Gedanken zur Jahreslosung 2020 aus Markus 9:24

Ich glaube – hilf meinem Unglauben!

Gebet ist Glaube, der redet

Ein einziger Vers für ein ganzes Jahr? Fünf Worte für 366 Tage? Ist das nicht ein bisschen knapp? Ich glaube, dass eine besondere Kraft darin liegen kann, ein und dasselbe Wort über längere Zeit in jede Situation hineinsprechen zu lassen. Ich glaube, dass sich da in der Tiefe etwas entfaltet, etwas Eigenes zwischen Gott und mir.

Dieser Vers ist ein Schrei. In der Geschichte, in der er steht, ist es der Hilfeschrei eines Vaters, der ohnmächtig der epilepsieähnlichen Krankheit seines Sohnes zuschauen muss – und das schon seit Jahren. Er muss von den Heilungen gehört haben, die Menschen bei Jesus von Nazareth erlebt haben, und darum hat er heute seinen Sohn dabei und bringt ihn zu den Jüngern von Jesus. Wenn der Meister das kann, dann die Schüler wohl auch. Aber leider passiert nichts – außer: die Klugen debattieren über Gott und die Welt.

Bis Jesus dazukommt und sieht, dass es den Leuten überhaupt nicht um diesen Jungen geht; er, Jesus, soll hier und jetzt ein Wunder tun, um sich zu beweisen.

Aber Jesus kümmert sich stattdessen um das Kind, fragt nach der Vorgeschichte, kniet vielleicht bei dem Vater, der wohl sein krampfendes Kind festzuhalten versucht. „Wenn du etwas kannst, dann hilf uns!“, fleht er Jesus an. Und der antwortet mit: „Alles ist möglich für den, der glaubt“.

Das ist der Moment, wo ich immer ungläubig die Luft anhalte: will Jesus jetzt ernsthaft über Glauben diskutieren? Angesichts eines Kindes mitten im lebensbedrohlichen Anfall? Geht’s noch? Soll hier der Glaube des Vaters die Bedingung sein für die Heilung des Kindes?!

Das wäre gruselig! Darum schreit es der Vater heraus: ja, ich will ja vertrauen – hilf mir, wo ich das einfach nicht schaffe!

Und Jesus greift mitten hinein in das Durcheinander und stellt den Jungen wieder auf die Füße.

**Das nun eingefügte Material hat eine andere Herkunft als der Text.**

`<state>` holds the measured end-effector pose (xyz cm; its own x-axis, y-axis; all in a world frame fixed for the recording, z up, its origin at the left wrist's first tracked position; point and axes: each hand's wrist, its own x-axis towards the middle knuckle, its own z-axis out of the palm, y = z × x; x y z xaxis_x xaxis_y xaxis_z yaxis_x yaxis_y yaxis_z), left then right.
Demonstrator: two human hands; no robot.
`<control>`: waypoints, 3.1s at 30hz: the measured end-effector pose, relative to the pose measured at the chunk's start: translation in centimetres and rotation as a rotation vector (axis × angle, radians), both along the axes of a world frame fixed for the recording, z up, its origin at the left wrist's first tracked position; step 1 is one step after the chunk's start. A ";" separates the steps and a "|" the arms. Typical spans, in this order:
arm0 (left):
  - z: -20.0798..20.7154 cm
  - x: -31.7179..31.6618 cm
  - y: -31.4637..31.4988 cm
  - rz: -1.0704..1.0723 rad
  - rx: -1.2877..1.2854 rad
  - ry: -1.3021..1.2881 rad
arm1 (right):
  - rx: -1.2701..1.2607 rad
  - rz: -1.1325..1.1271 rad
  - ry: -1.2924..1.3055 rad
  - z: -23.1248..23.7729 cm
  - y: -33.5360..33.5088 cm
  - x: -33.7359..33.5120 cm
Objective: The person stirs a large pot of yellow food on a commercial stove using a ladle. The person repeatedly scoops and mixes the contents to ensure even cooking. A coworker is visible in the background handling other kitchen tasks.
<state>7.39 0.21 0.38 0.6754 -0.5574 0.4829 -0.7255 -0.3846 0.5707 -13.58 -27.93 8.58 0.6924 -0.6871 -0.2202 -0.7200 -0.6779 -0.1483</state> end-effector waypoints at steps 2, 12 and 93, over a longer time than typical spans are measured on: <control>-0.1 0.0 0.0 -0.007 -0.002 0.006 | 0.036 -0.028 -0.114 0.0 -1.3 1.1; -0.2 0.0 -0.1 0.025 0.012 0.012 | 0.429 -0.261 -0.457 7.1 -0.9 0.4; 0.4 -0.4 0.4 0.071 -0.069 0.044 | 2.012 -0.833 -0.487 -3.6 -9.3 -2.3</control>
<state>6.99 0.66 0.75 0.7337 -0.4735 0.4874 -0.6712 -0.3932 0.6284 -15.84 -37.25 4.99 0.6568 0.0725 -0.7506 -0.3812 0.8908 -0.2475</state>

Nein, glauben ist keine Vorbedingung, keine Leistung, keine Methode, kein Heldenstück. Glaube schreit; was soll ich denn tun, wenn ich nichts tun kann?! Schreien. Flehen. Beten. Wem sonst soll ich denn hinwerfen, dass ich mich angesichts der Übermacht fremder Kräfte so hilflos fühle?

                  Gebet ist Glaube, der redet. Redet von dem, was ist. Sagt, wie es ist, und das Gott zumutet.

Zum Glück ist nicht alles so dramatisch wie diese Geschichte. Aber oft genug stehen wir vor Dingen, die verworren sind, vor Not, die uns übersteigt. Viel zu oft habe ich keine Lösung, fehlt mir die Kraft, stehe ich hilflos daneben. Und dann tut es gut, schreien zu können und zu dürfen. Nicht hocken zu bleiben in der Mutlosigkeit. Aber auch mich nicht am Zopf des eigenen Glaubens aus dem Sumpf ziehen zu müssen.

 

                  Gebet ist Glaube, der redet: Ich will dir ja vertrauen, aber hilf mir doch, dass ich es auch kann!

Es gibt wohl nicht den Glauben: klar, vollkommen, geistvoll, mächtig… Glaube ist immer für heute. Glaube ist immer so, wie ich es gerade kann. Mal mutig und zupackend. Mal klein und verhuscht. Glaube ist immer gemischt mit Unglaube. Darum soll er reden dürfen mit dem Gott, der es möchte, dass wir ihm vertrauen. Der aber nicht den Blutdruck misst, ob „es reicht“.

Der Vater in der Geschichte zeigt, wie es gehen kann, wenn der Glaube redet: ich glaube, hilf meinem Unglauben!